CHICAGO -- You know how the '27 Yankees are the default choice for any all-time great hypothetical, such as when a manager might say something like, "When Nuke LaLoosh is hitting his spots, the '27 Yankees couldn't beat him."
The funny thing about that is the '27 Yankees might not even be the best team in that franchise's history. There is a good argument that it's actually the 1939 Yankees. Why in the heck am I mentioning that now? Because the 2017 Cleveland Indians are currently playing like those '39 Yankees. Not that they are impressed with themselves.
Cy Young contender Corey Kluber struck out 13 on Thursday as the Indians established a franchise record with their 15th straight win, an 11-2 thrashing of the Chicago White Sox. Fifteen wins in a row, the last 11 of which came on a perfect 11-0 road trip. That's eye-popping, but I haven't even given you the good stuff.
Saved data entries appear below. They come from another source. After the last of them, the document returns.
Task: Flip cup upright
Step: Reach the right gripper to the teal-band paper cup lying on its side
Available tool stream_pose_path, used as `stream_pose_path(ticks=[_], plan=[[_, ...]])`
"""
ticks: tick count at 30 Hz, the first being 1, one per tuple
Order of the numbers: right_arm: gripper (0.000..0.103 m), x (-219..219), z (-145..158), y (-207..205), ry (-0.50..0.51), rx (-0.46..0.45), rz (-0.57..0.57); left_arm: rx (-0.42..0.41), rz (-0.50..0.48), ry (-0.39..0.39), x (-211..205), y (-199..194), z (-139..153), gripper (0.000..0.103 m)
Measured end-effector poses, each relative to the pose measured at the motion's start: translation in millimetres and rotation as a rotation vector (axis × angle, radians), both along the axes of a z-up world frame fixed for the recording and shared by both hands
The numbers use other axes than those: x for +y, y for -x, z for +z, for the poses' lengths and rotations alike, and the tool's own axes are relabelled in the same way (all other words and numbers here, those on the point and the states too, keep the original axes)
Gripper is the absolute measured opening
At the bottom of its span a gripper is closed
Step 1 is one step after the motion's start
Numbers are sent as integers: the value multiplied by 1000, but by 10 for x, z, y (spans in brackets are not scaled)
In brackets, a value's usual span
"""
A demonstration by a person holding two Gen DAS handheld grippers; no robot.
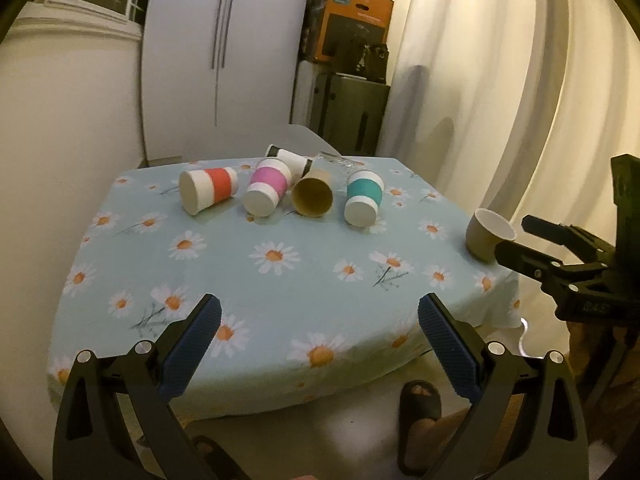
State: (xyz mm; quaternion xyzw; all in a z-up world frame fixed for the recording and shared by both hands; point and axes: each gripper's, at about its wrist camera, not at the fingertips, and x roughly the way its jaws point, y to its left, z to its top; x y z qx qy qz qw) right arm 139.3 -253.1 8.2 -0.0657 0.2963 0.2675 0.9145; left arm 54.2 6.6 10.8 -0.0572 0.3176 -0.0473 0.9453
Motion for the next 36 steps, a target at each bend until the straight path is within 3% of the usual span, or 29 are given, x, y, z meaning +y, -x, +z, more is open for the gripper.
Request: stream_pose_path(ticks=[7,12,14,18,22,28,33,36], plan=[[98,39,49,-637,-40,162,-7,27,-52,22,-38,-530,141,96],[98,132,35,-1296,-75,340,-32,70,-82,32,-71,-914,146,96],[98,180,-38,-1587,-115,425,-28,83,-93,38,-80,-1008,118,96],[84,272,-285,-2076,-160,580,-51,131,-116,57,-89,-1234,-4,96],[80,312,-549,-2523,-226,729,-118,166,-121,98,-52,-1399,-131,96],[75,380,-748,-2825,-166,756,-203,195,-115,155,13,-1543,-296,96],[75,411,-889,-2999,-163,759,-254,227,-125,164,29,-1559,-451,96],[69,426,-977,-3112,-181,797,-264,239,-122,178,57,-1563,-508,96]])
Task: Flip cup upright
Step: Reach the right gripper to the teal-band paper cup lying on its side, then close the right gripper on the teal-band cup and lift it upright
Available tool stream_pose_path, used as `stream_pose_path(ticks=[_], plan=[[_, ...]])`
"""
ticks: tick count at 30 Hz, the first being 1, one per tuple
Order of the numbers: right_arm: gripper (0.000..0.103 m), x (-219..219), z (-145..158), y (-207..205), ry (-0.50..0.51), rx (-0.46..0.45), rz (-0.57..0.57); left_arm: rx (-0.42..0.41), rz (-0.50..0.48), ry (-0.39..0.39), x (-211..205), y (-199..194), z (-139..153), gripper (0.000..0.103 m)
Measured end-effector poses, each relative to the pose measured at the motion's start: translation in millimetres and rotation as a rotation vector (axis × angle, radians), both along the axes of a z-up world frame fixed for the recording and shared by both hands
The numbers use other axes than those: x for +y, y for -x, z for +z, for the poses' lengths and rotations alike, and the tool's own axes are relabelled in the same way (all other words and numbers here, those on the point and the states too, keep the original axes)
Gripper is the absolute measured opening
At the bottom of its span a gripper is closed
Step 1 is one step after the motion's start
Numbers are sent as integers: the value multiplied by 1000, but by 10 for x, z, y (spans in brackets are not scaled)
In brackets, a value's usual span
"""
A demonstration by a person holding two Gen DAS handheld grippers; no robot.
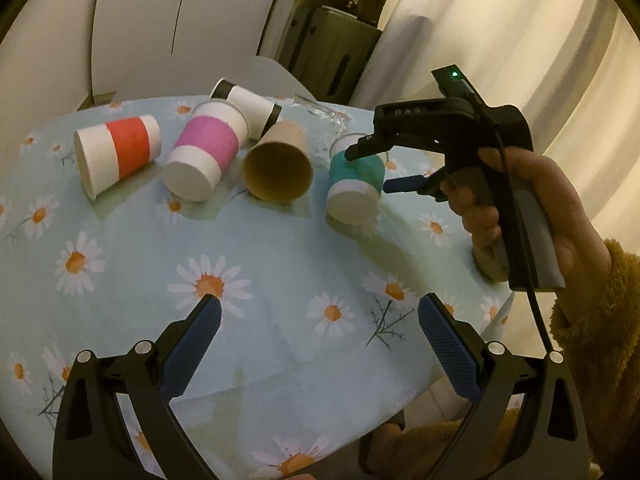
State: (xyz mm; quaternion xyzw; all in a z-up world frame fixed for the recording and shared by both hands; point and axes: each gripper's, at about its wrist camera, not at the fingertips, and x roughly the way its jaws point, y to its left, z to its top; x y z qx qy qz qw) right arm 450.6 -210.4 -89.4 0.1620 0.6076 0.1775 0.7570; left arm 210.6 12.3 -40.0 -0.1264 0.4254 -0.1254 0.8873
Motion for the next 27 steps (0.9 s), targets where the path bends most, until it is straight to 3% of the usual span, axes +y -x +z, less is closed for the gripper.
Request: stream_pose_path(ticks=[13,22,27], plan=[[64,59,28,65,-21,30,4,0,9,17,26,47,36,96],[64,227,282,639,-56,37,116,-23,36,29,176,344,128,96],[64,501,285,1038,-71,74,238,-13,75,42,244,549,115,96]])
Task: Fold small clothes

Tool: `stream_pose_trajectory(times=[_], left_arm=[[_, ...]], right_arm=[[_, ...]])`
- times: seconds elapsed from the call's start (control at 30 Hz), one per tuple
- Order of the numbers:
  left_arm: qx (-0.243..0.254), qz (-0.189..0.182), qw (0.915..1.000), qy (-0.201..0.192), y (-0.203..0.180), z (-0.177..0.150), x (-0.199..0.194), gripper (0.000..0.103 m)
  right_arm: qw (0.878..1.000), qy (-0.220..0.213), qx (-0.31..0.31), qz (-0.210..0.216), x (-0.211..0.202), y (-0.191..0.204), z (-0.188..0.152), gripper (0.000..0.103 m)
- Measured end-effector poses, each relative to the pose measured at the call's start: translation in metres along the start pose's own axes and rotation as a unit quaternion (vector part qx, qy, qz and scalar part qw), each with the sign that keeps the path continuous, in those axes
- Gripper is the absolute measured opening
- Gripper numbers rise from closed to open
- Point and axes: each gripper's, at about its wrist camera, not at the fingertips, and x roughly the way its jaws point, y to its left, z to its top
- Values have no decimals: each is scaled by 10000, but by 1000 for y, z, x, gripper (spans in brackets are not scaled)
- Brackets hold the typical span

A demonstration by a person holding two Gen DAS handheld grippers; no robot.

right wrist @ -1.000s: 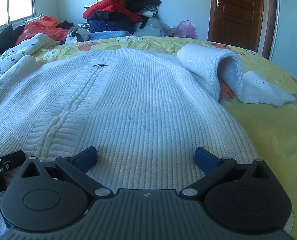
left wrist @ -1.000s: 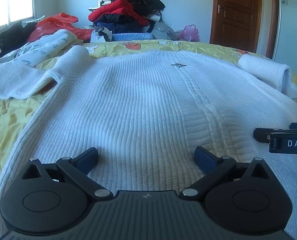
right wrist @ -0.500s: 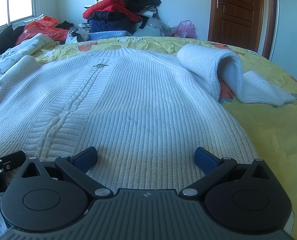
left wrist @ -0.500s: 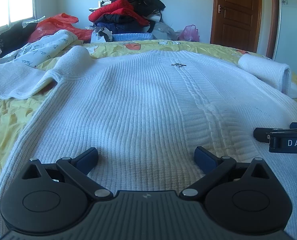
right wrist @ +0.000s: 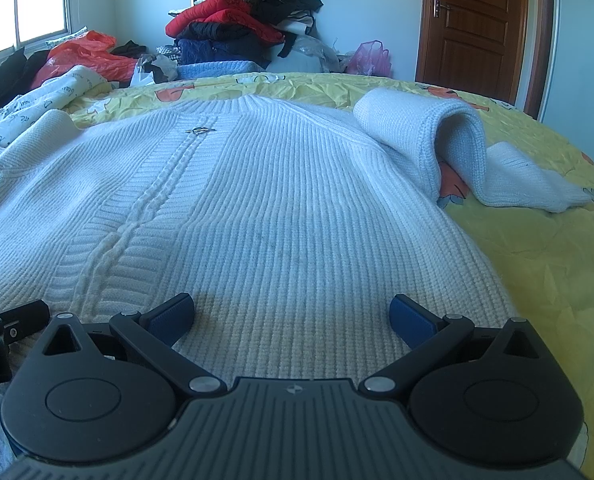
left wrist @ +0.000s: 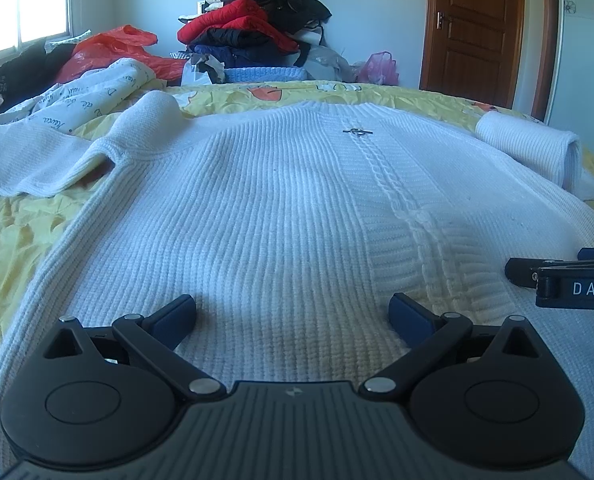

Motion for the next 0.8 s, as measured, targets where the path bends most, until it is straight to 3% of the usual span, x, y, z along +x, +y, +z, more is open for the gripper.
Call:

"It's fun, obviously," Cleveland manager Terry Francona said. "It's been a productive road trip, I'll give you that. Other than that, I just think there's other things that hopefully we get caught up in. Like our defense being better."
Here's the really good stuff: According to Elias, the Indians have outscored their opponents by 81 runs during the win streak. That's winning by an average of 5.4 runs per game. Heck, the San Francisco Giants have won only 13 games by five or more runs this entire season.
You know the last team to be so dominant over a 15-game stretch? Yep, it's the 1939 Yankees. Cleveland is only the fifth team in 100 years to be that dominant for over 15 games.
"The winning streak is enjoyable and I think it's gotten people's attention, which gives me a chance to brag on our guys a little, which I love," Francona said. "Other than that, we'll go play tomorrow. The Orioles are already sitting back home waiting for us."
The road part of the streak is only nominally shocking. The Indians have now won an MLB-high 48 road games, just four shy of the franchise mark set by the pennant-winning Cleveland club in 1954. Of course, that's not the kind of thing they'd notice.
"I didn't even know that until you told me," Francona said.
When a team has won 15 straight games, it's safe to assume it's clicking in all facets of the game. That has been the case for Cleveland, but when it comes to the road success, you really have to look no further than the starting pitching.
For Kluber, that was his 14th outing this season when he has reached double digits in strikeouts. Like Carlos Carrasco on Tuesday, Kluber went heavy on the breaking stuff. After giving up early homers to Yolmer Sanchez and Jose Abreu when he was trying to establish his fastball, he went to the soft stuff more than he ever has.
According to ESPN Stats & Information, Kluber threw fastballs only 25 percent of the time Thursday, the lowest he has ever had in a start. Just a public service note to the American League: If you're playing the White Sox, go heavy on the breaking stuff, because watching their current club try to hit it is like watching someone trying to eat broth with a fork.
Anyway, after pitching his club to a record-breaking win and running up all those K's, you'd be wrong if Kluber was impressed with his individual contribution.
"The constants [with last year's team] are just good hitting and good pitching," Kluber said. "All of that cliché stuff. We've strung that together for a couple of weeks now."
Star shortstop Francisco Lindor came within a double of the cycle, leading off the game with a triple and following that in the second inning with his 27th homer. Was he at least impressed?
Kind of. But not especially.
"It's lots of fun," Lindor said. "Not just because we won all of the games, but because everybody is contributing. Everyone is doing what they are supposed to do. The whole team is having fun."
In Kluber, Carrasco and Mike Clevinger, the Indians have three of baseball's top 20 pitchers in road ERA. As a team, the Indians' 3.49 road ERA leads the AL, as does their 3.71 road starter ERA.
During the perfect road trip, the Indians allowed a total of only 22 runs in the 11 games. And since that came on the heels of Cleveland's three-game, weekend shutout of the Kansas City Royals at Progressive Field, the Indians have given up 22 runs over 14 games. That's dead ball era stuff.
If you haven't picked up on it by now, as much as anything, what stands out about the surging Indians is how unfazed they seem by it all. Maybe that's not so surprising. After coming so close to winning it all last season, there's not much that could impress Cleveland beyond winning one more postseason game.
"It's a different year," Kluber said. "We have the experience of last year's team to fall back on. But other than that, we have different guys on the roster. The one constant is playing good baseball and doing little things that add up to wins."